= Beginning of Section =

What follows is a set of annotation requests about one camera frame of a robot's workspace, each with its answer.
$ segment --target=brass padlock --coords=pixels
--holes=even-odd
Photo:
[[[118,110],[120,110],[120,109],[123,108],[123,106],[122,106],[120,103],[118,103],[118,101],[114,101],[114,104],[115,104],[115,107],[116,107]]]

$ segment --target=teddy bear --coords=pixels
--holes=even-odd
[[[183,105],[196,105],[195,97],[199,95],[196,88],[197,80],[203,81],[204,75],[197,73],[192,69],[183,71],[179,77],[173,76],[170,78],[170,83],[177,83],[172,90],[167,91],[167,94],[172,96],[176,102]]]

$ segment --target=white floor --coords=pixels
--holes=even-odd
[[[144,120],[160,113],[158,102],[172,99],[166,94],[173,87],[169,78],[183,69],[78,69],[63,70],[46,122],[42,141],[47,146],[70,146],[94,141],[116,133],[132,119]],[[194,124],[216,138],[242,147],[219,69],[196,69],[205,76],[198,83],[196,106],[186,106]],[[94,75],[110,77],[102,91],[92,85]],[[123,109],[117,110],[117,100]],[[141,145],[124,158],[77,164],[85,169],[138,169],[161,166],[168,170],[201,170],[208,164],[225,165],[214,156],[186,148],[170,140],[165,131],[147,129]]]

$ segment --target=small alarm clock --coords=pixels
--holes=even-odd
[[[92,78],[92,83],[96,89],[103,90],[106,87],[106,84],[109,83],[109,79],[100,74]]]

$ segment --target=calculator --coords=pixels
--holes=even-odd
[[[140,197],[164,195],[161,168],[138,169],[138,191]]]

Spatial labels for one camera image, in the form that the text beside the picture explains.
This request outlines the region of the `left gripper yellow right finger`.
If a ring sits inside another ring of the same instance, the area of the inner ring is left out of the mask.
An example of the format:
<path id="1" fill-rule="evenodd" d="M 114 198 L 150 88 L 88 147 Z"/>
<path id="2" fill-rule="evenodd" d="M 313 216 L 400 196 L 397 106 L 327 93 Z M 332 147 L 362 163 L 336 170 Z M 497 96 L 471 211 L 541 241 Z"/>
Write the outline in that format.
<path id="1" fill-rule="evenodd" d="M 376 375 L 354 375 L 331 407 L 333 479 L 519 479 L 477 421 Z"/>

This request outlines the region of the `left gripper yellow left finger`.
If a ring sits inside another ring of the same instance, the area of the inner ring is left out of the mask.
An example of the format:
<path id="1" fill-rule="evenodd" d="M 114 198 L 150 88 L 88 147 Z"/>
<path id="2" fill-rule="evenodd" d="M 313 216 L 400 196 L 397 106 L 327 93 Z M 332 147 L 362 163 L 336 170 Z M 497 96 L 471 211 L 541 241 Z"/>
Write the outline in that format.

= End of Section =

WHAT YOU WILL DO =>
Among the records, find all lines that include the string "coords" and return them.

TASK SOLUTION =>
$ segment --target=brass padlock --coords=pixels
$ segment --target=teddy bear --coords=pixels
$ segment --target=white floor --coords=pixels
$ segment --target=small alarm clock --coords=pixels
$ segment --target=calculator --coords=pixels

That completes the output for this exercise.